What is needed: Provide an exact copy of the lines from the beginning of the records through the line that includes "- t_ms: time", and of no others.

Data under study:
- - -
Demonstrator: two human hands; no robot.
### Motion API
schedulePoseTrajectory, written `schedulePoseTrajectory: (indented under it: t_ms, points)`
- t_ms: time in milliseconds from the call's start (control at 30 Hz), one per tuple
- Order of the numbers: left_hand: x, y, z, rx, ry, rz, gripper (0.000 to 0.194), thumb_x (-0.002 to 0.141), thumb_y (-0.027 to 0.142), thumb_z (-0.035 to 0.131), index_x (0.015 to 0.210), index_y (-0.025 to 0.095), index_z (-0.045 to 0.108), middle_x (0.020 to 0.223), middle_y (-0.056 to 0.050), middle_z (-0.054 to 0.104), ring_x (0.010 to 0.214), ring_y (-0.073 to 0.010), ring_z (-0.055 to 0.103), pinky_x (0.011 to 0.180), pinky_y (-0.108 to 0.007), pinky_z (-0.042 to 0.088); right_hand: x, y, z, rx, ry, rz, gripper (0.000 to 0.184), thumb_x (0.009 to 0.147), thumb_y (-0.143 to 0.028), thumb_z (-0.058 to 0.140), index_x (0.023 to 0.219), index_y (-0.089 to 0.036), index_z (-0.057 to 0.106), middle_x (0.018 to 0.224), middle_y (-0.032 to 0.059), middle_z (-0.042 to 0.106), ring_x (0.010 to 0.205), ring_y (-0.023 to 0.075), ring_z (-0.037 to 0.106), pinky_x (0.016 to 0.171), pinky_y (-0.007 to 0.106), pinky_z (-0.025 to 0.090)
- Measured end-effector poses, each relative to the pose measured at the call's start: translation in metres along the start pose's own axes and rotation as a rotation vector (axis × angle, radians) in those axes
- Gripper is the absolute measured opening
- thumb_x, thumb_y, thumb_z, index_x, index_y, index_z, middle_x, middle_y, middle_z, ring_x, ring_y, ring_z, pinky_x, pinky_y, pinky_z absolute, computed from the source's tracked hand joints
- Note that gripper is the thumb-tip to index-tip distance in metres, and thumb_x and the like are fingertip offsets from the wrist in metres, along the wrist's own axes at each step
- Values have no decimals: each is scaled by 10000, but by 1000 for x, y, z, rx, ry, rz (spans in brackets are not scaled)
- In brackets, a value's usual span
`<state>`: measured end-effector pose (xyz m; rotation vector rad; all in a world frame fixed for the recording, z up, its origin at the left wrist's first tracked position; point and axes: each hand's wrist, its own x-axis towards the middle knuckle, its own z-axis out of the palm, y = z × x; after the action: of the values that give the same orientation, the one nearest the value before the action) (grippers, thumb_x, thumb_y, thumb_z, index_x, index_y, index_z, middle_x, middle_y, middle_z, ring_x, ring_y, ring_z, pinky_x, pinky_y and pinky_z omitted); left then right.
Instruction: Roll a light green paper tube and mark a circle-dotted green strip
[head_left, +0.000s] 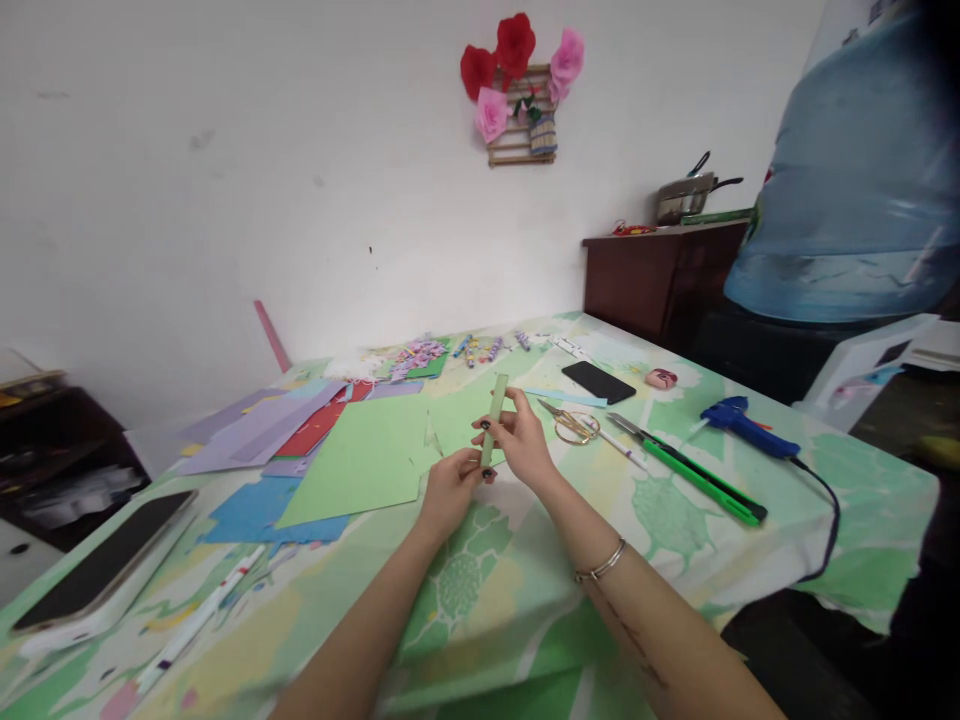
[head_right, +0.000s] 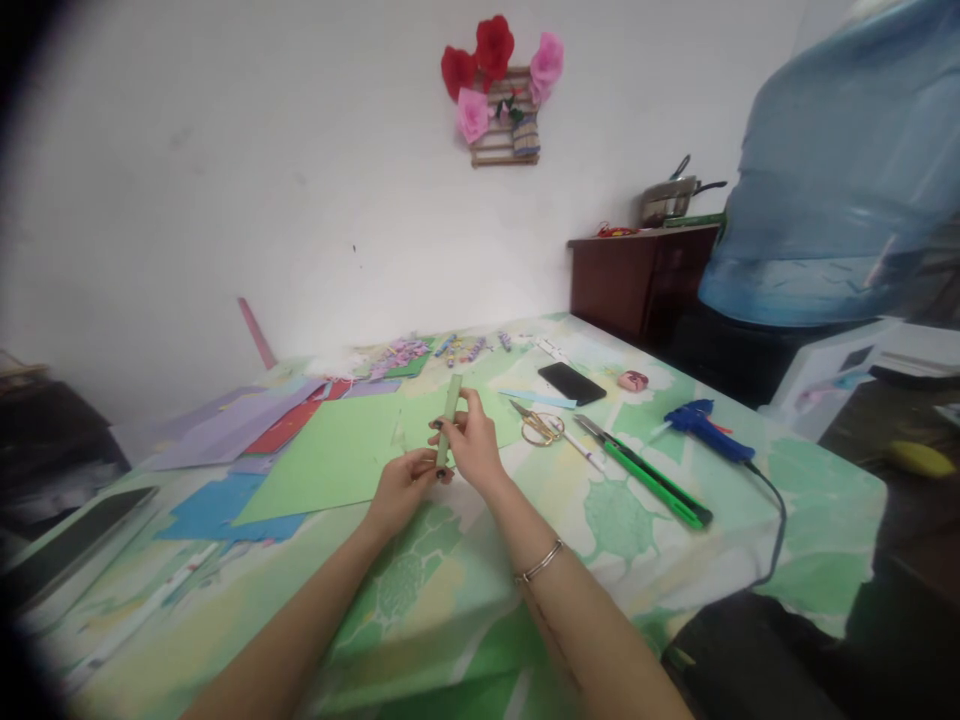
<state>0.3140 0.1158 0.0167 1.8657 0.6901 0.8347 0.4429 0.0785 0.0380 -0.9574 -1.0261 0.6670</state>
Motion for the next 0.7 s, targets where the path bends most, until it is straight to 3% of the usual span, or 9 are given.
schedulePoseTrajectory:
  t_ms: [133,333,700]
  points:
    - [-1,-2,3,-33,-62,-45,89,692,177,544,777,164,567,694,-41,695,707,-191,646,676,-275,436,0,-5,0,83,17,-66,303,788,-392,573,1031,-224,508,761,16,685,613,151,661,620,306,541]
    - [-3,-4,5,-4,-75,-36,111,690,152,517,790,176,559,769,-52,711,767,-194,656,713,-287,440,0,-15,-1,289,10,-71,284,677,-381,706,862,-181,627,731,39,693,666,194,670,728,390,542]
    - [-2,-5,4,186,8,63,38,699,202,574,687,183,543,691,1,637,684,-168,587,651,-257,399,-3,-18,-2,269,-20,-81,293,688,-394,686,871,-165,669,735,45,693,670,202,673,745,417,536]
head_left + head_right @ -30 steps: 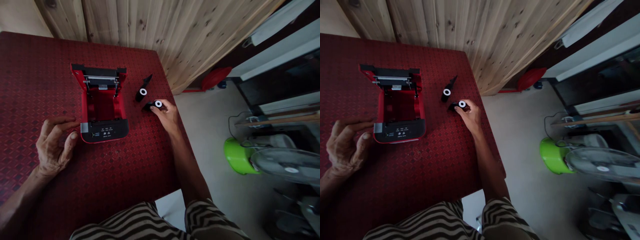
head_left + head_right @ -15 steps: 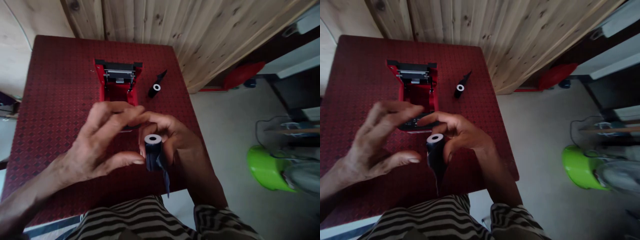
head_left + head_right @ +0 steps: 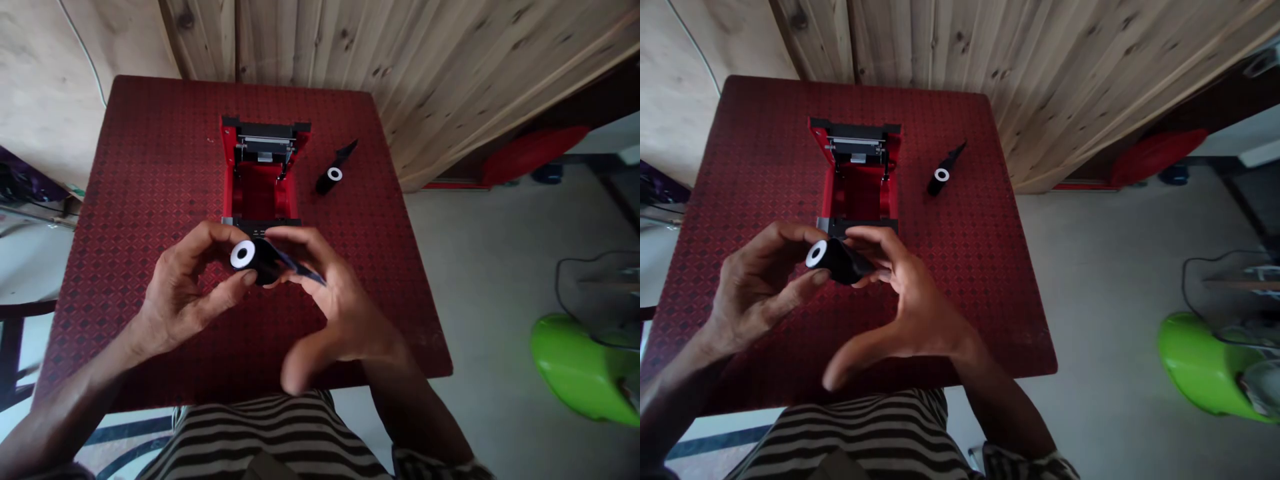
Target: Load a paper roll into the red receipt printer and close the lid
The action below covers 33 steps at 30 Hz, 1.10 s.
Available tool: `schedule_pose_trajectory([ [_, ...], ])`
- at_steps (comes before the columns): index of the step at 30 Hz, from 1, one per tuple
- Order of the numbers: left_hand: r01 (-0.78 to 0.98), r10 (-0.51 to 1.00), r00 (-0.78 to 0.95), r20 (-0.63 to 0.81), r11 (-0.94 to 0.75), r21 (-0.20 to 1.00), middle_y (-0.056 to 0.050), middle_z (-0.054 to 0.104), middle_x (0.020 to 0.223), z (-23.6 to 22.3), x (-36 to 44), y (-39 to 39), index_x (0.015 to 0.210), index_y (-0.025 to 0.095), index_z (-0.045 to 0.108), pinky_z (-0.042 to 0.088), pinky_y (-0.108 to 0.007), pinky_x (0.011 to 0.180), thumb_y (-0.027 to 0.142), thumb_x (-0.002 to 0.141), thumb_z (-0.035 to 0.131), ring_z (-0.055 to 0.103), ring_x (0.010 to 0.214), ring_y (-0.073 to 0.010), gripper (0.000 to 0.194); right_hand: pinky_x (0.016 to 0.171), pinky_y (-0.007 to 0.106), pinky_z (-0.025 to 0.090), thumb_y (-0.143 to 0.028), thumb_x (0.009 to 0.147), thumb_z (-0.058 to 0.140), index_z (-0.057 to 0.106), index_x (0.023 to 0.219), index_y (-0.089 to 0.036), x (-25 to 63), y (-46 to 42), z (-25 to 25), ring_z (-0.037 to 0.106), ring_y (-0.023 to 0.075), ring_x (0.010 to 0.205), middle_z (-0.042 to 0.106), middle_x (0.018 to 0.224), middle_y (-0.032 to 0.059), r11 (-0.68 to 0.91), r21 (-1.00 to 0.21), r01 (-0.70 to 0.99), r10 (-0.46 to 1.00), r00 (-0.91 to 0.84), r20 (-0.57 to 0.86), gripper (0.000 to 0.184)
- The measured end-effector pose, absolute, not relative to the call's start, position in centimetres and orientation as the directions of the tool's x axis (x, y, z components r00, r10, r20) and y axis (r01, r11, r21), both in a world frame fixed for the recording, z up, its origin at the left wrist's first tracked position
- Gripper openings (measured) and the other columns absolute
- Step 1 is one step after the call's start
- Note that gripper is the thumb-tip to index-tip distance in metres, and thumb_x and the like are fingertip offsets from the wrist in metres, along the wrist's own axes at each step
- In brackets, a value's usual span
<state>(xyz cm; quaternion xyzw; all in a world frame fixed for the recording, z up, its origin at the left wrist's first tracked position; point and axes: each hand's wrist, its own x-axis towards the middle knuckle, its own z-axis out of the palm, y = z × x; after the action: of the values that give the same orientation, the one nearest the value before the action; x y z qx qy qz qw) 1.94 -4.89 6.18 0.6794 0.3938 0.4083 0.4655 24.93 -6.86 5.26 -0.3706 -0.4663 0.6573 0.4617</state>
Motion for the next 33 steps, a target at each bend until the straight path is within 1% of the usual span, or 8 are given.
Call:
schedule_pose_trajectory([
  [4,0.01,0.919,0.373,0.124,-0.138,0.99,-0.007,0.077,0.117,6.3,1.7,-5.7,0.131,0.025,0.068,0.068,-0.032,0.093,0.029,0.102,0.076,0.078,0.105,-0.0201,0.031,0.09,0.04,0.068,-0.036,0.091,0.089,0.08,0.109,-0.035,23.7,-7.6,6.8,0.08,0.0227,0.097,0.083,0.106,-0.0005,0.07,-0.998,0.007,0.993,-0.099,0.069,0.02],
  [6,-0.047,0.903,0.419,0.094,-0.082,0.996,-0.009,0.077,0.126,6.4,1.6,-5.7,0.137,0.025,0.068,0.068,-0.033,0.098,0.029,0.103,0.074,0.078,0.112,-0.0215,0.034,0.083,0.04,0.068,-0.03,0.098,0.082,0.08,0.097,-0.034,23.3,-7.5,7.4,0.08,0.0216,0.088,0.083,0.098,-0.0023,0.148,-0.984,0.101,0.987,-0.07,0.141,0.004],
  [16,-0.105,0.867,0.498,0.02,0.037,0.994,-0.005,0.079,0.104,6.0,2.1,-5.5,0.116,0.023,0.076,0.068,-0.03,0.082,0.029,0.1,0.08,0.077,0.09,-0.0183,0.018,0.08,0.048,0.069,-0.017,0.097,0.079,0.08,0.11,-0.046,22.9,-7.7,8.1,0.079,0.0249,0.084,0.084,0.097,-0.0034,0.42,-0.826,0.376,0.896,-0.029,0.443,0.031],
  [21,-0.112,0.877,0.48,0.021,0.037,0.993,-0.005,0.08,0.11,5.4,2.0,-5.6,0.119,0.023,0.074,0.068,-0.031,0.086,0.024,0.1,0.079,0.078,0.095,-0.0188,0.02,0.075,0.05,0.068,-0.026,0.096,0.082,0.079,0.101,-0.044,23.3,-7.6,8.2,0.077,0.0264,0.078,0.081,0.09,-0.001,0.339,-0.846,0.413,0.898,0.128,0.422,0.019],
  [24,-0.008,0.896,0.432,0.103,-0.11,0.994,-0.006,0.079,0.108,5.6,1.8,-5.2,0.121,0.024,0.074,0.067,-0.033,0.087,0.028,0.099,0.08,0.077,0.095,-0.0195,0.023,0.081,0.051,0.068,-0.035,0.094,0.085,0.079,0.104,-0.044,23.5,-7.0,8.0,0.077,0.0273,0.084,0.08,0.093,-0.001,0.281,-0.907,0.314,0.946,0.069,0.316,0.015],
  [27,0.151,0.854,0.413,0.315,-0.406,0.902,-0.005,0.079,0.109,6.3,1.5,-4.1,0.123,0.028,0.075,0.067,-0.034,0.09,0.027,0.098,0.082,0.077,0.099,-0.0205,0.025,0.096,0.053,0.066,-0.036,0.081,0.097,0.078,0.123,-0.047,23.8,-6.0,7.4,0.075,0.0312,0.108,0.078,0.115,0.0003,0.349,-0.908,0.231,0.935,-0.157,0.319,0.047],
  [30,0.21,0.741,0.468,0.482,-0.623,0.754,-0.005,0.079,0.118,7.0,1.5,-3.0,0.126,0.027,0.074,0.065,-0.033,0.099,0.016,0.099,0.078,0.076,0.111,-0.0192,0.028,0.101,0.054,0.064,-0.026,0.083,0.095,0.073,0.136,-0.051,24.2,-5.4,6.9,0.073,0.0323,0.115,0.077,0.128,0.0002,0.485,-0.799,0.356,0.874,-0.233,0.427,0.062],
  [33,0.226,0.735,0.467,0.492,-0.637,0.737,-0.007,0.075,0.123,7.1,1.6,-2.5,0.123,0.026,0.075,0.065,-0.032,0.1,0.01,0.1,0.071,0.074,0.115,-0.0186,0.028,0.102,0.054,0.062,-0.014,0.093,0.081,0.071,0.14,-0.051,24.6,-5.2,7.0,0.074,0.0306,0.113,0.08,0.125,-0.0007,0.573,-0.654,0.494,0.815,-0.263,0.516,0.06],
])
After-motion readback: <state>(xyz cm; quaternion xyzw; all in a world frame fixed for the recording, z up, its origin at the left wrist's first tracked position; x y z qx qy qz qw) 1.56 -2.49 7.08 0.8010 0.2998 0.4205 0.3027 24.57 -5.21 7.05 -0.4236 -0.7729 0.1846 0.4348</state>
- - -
Answer:
Demonstrator: two human hands; no robot.
### Motion API
schedulePoseTrajectory, written `schedulePoseTrajectory: (indented under it: t_ms, points)`
- t_ms: time in milliseconds from the call's start (control at 30 Hz), one per tuple

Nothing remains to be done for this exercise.